I'll start by saying that i can control my dreams to an extent...i can say aloud that i am dreaming and i can explain to people in my dreams that they are figments of my imagination and that they may represent something my brain is trying to sort out in reality. When i can, i try to push myself to get better at controlling and manipulating things in my dreams. In one of my dreams, i made it a point to look in a mirror and make myself remember it... the image was fuzzy, but i could tell it was me...when i talked, the mouth on my reflection only moved a little.

When i come across something interesting in a dream, i sometimes say aloud in the dream that "I need to remember this when i wake up".  My dreams tend to be random in content, often jumping from one subject and/or location to another. I am learning how to finish a task in my dreams before everything changes to something else.

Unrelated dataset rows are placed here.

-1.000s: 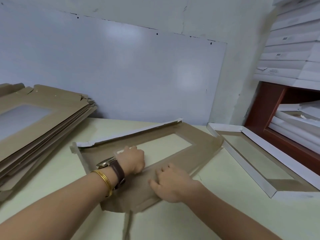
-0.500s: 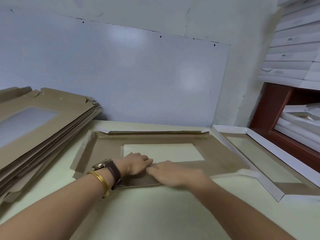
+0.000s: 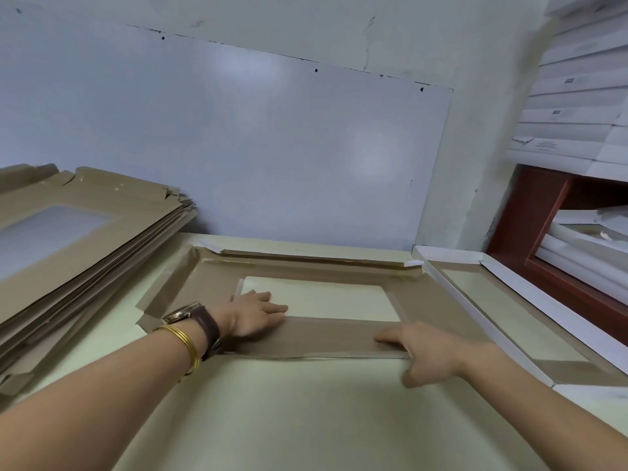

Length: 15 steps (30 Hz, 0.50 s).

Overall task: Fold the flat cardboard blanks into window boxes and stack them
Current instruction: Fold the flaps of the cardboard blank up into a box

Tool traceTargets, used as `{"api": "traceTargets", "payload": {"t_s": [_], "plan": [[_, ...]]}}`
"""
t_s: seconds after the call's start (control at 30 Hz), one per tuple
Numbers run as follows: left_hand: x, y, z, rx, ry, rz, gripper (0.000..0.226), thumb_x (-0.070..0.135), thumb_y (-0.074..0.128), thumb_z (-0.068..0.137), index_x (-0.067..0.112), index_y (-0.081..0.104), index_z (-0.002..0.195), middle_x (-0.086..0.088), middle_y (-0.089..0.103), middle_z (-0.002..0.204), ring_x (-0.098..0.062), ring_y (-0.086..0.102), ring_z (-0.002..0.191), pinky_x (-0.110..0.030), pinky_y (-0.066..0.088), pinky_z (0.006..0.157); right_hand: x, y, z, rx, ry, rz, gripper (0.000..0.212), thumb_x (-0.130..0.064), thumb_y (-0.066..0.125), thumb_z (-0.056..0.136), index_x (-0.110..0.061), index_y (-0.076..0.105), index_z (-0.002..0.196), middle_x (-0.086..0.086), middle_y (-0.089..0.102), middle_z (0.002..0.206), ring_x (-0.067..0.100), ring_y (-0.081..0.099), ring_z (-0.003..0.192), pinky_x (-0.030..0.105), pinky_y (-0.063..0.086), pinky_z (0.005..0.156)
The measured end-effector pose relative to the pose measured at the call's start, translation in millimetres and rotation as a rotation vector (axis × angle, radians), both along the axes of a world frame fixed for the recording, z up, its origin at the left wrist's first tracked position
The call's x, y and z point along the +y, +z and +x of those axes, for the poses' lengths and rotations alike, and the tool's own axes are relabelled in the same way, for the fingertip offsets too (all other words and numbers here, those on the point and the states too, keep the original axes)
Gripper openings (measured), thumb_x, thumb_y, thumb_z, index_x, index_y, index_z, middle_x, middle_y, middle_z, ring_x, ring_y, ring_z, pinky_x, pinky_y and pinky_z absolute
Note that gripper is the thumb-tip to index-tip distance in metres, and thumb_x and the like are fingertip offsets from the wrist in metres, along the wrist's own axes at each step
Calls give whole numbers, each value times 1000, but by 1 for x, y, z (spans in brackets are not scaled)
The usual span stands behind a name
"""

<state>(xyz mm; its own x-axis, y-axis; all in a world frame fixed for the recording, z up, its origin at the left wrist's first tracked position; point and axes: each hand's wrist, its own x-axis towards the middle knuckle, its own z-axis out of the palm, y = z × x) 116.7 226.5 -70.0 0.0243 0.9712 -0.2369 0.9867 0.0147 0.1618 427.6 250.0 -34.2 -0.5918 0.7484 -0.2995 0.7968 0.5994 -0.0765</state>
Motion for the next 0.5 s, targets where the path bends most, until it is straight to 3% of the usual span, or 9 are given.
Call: {"api": "traceTargets", "payload": {"t_s": [0.07, 0.13, 0.23, 0.3, 0.33, 0.4, 0.43, 0.5], "plan": [[2, -1, 1, 55, -2, 38, 49, 51, 19, 102, 41, 26, 149, -4, 11, 161, -27, 5, 149, -50, -13, 116, 3, -2, 0, 46, -4, 39, 25, -17, 59, 70, -19, 54, 95, 4, 60, 88, 23, 57, 81, 35, 46, 65], [1, -1, 4, -28, -2, 92, 51, 54, 27, 100, 38, 29, 149, -1, 16, 161, -24, 8, 149, -49, -14, 117, 7, -3, -3, 56, -2, 59, 20, -20, 53, 74, -20, 56, 94, 2, 60, 83, 23, 58, 81, 37, 48, 69], [-5, 8, 7, -409, 47, 111, 49, 58, 50, 91, 32, 55, 133, 9, 46, 144, -14, 34, 139, -31, 13, 116, 15, -4, -8, 59, 15, 77, 9, -22, 50, 79, -15, 53, 84, 2, 55, 74, 25, 56, 78, 39, 46, 67], [-12, 20, 7, -554, 32, 43, 57, 67, 63, 71, 33, 66, 117, 20, 61, 115, -3, 52, 114, -19, 33, 98, 20, -4, -10, 60, -9, 92, 10, -23, 50, 82, -14, 52, 78, -1, 52, 70, 24, 56, 75, 38, 46, 66], [-17, 27, 6, -525, -11, -5, 68, 71, 66, 59, 34, 66, 115, 24, 61, 104, 3, 54, 102, -16, 36, 88, 22, -3, -10, 64, -26, 96, 11, -23, 50, 82, -16, 50, 74, -3, 51, 69, 22, 54, 73, 36, 45, 65], [-22, 36, 1, -405, -92, -100, 86, 71, 71, 43, 34, 63, 120, 23, 60, 98, 3, 54, 93, -15, 37, 82, 26, -2, -11, 78, -54, 95, 18, -21, 49, 83, -18, 44, 66, -3, 50, 67, 20, 51, 68, 34, 41, 62], [-24, 39, -2, -340, -105, -127, 84, 68, 75, 43, 33, 63, 119, 20, 62, 101, 2, 56, 94, -15, 38, 82, 28, -2, -11, 84, -57, 99, 21, -19, 48, 85, -17, 41, 65, -1, 49, 67, 20, 48, 68, 33, 38, 61], [-26, 42, -7, -237, -98, -132, 60, 51, 82, 57, 28, 67, 110, 13, 65, 99, -5, 59, 88, -15, 42, 78, 32, 0, -12, 90, -55, 107, 24, -18, 48, 89, -13, 39, 67, 3, 46, 69, 21, 44, 68, 33, 32, 60]]}}
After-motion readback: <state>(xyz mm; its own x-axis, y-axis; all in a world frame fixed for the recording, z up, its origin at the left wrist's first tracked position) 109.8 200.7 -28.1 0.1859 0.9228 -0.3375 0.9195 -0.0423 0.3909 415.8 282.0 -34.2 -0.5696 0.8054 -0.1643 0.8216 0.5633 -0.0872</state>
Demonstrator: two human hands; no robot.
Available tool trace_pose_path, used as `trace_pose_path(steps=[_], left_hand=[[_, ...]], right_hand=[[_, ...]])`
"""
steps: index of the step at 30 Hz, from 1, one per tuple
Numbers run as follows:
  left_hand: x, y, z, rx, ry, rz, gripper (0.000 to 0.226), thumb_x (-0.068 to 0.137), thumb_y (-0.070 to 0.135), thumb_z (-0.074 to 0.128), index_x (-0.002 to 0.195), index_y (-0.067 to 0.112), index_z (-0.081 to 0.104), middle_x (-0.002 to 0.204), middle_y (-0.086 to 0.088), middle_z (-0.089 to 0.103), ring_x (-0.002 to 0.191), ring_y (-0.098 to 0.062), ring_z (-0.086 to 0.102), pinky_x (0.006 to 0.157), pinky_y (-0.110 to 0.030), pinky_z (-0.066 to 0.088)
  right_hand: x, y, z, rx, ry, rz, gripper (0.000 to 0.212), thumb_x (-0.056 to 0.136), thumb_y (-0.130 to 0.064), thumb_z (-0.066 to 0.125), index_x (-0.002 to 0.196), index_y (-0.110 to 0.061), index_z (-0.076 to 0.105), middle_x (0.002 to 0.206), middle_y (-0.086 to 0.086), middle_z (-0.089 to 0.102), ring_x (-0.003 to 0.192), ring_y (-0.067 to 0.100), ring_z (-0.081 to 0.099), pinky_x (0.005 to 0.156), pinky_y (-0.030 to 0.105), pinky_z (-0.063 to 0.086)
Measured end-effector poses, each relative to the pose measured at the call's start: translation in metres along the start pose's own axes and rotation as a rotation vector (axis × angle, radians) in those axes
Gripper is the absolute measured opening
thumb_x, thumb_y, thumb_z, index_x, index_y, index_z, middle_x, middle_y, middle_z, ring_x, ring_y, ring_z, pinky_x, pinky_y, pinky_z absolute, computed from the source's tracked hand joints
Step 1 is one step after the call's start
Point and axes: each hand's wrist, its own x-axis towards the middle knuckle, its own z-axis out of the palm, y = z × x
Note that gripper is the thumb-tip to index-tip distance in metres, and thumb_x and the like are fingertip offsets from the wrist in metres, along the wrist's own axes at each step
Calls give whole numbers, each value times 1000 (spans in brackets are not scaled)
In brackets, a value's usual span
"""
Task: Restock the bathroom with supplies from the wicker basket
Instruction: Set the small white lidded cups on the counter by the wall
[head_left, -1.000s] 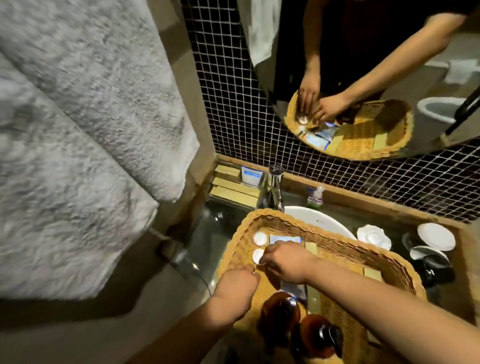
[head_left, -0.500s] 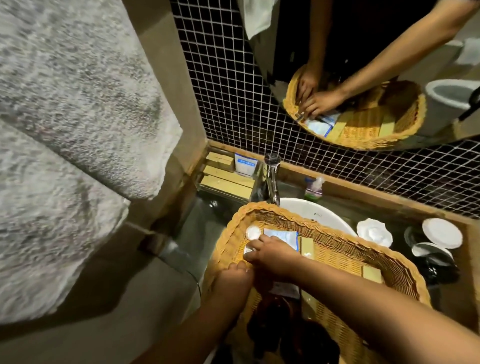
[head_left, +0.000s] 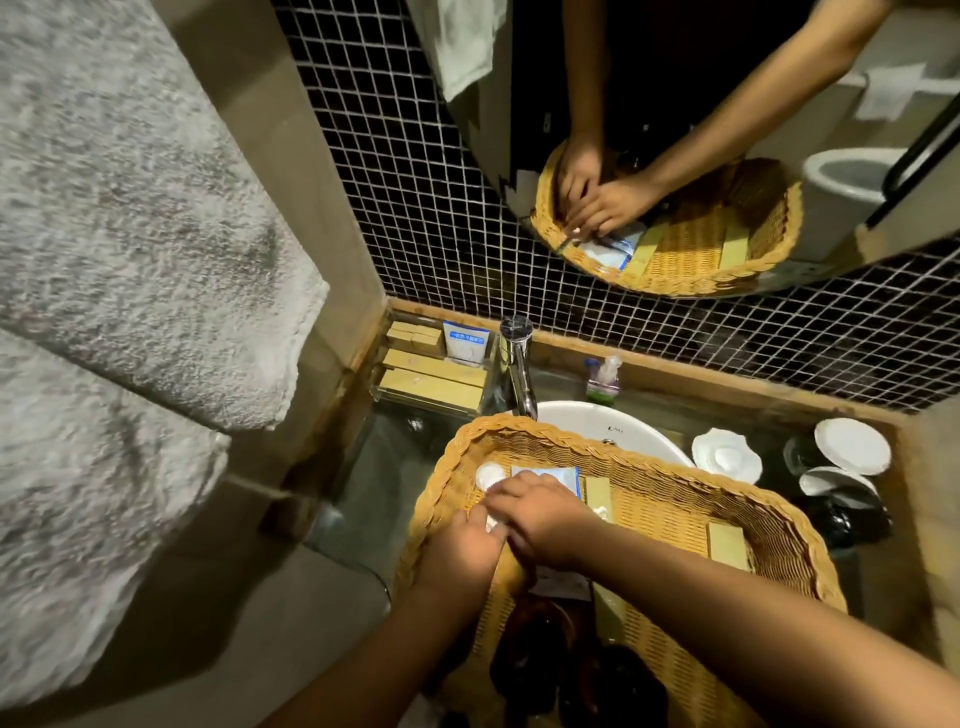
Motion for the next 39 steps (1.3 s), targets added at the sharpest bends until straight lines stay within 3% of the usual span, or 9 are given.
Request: trace_pose_path(steps=[5,9,14,20,25,30,39], left_hand=[[11,8,-45,-72,133,73,59,92,19,60,144,25,33,143,-4,41,129,-26,42,100,-39,44],[31,38,-82,-123,296,207,43,92,31,61,130,25,44,134,0,53,120,-20,50,96,-33,46],[70,92,-110,-20,349,386,43,87,41,60,125,24,47,124,0,59,115,-23,53,88,-39,51],[128,179,-118,49,272,517,39,83,45,62,112,22,52,111,-3,62,105,-28,59,79,-39,49],[187,240,-106,132,181,554,45,80,44,64,120,25,59,115,-1,65,108,-26,63,84,-37,51],[233,263,-88,219,140,574,43,79,44,65,119,27,63,116,1,67,107,-23,64,84,-37,53],[268,270,-69,425,21,730,32,83,29,69,114,25,65,110,-2,67,98,-26,66,79,-38,56]], right_hand=[[-24,16,-36,126,112,133,52,89,-34,55,140,-26,51,133,-1,57,122,21,48,106,35,38],[-54,34,-62,165,223,271,51,87,-40,63,135,-29,54,125,-4,63,116,16,53,101,32,41],[-104,70,-81,223,342,450,49,86,-40,62,134,-31,56,121,-4,67,112,19,58,97,34,47],[-171,121,-75,153,351,718,56,94,-45,49,145,-24,47,143,1,55,131,24,47,111,36,36],[-212,148,-54,198,209,928,73,95,-64,34,157,-26,27,165,0,24,151,27,18,123,39,14],[-236,150,-38,296,328,974,92,83,-86,12,156,-33,29,165,-8,21,153,19,9,123,40,9],[-232,147,-22,426,368,969,69,90,-80,17,153,-51,20,164,-23,11,152,8,6,114,31,12]])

I also experience the dream within a dream within a dream and so on through several levels. It is difficult to keep things going in one direction, and it's difficult to see things clearly sometimes...i suppose i would liken it to trying to keep a sand sculpture together while the waves are distorting it, in a way. I apologize if my submission doesn't stand out as interesting, as I'm sure you get plenty of riveting subjects to research, but thank you for taking the time to read this.